## Records excerpted from a collection
__________________________________________________

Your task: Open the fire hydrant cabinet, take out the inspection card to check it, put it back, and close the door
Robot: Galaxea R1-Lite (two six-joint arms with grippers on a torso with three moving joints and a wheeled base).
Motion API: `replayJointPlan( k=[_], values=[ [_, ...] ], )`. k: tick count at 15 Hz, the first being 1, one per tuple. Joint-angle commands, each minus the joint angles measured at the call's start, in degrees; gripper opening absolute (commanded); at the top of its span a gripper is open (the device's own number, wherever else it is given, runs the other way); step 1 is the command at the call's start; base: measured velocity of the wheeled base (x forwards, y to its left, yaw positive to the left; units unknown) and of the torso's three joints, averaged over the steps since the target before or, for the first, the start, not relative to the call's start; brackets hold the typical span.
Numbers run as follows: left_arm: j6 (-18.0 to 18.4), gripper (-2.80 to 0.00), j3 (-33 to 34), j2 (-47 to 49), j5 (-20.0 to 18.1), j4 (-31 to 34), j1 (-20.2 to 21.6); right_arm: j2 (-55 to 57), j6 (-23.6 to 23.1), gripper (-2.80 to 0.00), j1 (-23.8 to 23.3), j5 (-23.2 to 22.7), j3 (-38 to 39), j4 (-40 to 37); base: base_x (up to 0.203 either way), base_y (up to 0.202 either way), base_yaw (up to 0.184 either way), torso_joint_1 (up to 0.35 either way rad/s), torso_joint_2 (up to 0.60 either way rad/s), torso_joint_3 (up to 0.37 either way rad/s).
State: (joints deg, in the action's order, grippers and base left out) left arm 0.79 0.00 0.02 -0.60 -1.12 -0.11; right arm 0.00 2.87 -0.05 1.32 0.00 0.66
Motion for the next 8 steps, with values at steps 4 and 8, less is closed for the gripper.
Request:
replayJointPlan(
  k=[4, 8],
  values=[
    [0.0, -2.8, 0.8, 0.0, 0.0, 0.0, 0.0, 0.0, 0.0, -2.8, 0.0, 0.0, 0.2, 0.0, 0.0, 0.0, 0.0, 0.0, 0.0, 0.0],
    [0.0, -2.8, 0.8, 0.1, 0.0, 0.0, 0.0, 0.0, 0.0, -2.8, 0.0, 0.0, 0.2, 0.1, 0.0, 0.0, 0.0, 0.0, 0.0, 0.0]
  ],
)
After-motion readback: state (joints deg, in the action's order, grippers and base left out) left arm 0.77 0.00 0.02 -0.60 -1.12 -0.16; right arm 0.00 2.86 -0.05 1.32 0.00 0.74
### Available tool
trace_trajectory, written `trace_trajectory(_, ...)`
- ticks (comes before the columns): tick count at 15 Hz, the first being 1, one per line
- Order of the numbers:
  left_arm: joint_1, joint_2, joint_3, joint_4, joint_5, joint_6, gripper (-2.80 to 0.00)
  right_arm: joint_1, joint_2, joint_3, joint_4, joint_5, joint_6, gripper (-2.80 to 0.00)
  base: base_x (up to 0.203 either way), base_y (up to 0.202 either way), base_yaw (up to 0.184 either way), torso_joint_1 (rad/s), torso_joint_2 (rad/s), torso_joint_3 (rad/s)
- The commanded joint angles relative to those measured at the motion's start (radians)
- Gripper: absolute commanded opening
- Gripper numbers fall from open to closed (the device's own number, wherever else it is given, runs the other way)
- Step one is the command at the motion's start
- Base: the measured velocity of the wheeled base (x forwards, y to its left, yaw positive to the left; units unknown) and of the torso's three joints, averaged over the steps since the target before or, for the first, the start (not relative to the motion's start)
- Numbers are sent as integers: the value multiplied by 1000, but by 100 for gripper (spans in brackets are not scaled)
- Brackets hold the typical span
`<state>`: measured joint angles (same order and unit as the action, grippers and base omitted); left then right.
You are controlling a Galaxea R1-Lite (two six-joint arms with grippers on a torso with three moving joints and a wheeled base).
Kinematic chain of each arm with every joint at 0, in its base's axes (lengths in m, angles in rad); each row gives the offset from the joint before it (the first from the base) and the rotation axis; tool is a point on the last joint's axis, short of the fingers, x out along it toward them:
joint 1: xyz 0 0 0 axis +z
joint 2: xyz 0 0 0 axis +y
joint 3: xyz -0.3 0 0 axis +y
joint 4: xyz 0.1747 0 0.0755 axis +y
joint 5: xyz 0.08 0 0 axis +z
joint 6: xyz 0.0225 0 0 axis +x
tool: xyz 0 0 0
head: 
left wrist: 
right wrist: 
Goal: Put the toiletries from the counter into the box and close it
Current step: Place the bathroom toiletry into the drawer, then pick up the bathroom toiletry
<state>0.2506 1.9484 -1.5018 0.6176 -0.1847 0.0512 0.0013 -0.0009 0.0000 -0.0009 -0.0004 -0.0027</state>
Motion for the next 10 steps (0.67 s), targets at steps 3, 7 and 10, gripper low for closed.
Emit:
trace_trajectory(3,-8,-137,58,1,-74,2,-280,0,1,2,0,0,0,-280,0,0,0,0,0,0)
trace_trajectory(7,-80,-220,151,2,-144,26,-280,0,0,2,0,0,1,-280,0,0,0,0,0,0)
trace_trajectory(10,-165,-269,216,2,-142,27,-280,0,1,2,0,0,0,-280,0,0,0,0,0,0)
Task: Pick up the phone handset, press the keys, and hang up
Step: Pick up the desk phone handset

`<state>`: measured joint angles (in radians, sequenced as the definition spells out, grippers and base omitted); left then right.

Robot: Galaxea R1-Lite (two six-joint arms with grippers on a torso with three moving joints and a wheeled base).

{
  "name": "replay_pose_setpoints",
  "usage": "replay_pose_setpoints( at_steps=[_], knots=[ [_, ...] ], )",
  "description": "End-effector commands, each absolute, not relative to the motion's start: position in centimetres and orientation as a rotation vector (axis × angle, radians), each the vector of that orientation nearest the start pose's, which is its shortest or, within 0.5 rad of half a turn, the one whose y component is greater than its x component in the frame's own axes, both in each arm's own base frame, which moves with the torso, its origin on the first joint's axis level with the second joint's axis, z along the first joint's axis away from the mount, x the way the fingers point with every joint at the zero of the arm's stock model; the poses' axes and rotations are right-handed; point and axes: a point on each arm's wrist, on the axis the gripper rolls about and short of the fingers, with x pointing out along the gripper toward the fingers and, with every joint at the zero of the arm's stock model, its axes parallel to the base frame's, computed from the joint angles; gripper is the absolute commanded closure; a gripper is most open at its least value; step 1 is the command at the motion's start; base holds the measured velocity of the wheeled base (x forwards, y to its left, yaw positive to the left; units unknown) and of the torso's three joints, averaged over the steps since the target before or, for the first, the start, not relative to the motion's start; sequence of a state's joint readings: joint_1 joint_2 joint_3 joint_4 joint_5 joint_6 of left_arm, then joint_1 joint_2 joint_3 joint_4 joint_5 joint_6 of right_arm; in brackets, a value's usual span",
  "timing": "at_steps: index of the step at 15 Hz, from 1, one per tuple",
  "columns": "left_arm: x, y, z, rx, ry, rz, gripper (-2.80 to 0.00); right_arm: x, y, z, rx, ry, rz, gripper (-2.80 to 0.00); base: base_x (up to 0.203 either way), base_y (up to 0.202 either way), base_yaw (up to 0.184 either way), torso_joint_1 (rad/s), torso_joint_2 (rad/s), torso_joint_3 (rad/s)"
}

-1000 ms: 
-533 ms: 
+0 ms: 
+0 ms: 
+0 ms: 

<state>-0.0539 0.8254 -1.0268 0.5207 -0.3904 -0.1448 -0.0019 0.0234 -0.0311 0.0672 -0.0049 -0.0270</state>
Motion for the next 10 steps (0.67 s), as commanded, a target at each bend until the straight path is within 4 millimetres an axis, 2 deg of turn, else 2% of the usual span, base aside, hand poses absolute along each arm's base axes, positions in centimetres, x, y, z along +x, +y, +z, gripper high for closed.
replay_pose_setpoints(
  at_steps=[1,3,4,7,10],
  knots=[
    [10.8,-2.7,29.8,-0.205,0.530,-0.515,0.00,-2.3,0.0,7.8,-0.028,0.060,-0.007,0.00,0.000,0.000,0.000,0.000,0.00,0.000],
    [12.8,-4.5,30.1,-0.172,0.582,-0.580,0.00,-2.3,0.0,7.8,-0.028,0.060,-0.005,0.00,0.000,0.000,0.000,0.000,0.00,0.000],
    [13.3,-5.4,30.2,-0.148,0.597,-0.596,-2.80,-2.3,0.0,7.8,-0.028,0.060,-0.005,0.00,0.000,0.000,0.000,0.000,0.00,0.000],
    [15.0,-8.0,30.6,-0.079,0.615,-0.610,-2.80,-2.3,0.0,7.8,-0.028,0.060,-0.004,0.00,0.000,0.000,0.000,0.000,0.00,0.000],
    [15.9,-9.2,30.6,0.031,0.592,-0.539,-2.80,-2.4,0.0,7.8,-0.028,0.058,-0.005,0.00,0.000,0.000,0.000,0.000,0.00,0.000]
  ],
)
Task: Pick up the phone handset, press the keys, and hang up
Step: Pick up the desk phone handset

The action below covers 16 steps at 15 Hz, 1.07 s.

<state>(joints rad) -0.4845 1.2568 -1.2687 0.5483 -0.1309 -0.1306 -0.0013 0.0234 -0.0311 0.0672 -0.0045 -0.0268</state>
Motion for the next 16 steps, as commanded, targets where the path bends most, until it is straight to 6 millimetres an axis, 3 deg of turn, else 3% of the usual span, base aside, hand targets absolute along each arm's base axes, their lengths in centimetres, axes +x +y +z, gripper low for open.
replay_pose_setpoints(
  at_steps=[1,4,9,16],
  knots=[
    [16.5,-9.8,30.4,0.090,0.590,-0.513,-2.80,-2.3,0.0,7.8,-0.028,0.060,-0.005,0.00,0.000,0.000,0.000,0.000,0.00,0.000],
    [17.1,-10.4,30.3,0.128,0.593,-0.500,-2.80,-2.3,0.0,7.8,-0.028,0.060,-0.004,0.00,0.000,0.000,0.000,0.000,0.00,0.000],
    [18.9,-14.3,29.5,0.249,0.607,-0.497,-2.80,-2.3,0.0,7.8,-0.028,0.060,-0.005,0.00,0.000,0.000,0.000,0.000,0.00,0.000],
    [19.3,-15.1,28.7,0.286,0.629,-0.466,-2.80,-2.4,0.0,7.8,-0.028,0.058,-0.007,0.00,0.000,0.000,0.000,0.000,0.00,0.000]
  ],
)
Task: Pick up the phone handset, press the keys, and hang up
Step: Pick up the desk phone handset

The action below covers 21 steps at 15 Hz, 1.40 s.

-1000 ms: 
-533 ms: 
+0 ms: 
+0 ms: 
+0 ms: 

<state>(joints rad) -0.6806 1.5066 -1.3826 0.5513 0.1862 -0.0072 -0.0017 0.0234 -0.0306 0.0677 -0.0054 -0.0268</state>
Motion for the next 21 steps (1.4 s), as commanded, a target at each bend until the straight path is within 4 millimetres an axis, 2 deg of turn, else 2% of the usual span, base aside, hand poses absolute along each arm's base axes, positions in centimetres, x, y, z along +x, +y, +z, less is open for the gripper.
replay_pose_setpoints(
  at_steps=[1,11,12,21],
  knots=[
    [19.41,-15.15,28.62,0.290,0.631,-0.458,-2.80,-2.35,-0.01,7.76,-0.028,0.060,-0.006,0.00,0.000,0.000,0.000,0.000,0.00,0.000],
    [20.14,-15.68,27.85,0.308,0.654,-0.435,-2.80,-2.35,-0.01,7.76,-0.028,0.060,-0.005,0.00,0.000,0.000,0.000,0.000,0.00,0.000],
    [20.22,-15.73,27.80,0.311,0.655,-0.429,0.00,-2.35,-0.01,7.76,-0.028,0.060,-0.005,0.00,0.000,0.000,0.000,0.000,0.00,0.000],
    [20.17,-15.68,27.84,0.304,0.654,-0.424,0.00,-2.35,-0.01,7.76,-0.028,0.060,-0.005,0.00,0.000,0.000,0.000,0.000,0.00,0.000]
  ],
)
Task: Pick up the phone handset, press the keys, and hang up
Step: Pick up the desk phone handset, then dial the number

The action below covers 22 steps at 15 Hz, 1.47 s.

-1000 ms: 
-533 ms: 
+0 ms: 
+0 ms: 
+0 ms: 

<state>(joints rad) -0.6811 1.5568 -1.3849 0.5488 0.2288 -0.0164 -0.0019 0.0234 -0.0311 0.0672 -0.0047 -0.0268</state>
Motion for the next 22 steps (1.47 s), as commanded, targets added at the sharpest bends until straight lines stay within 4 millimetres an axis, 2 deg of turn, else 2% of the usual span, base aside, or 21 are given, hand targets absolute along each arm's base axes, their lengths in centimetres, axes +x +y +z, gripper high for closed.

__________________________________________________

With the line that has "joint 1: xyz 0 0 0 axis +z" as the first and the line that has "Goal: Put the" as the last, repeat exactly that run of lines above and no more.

## Your solution
joint 1: xyz 0 0 0 axis +z
joint 2: xyz 0 0 0 axis +y
joint 3: xyz -0.3 0 0 axis +y
joint 4: xyz 0.1747 0 0.0755 axis +y
joint 5: xyz 0.08 0 0 axis +z
joint 6: xyz 0.0225 0 0 axis +x
tool: xyz 0 0 0
head: 
left wrist: 
right wrist: 
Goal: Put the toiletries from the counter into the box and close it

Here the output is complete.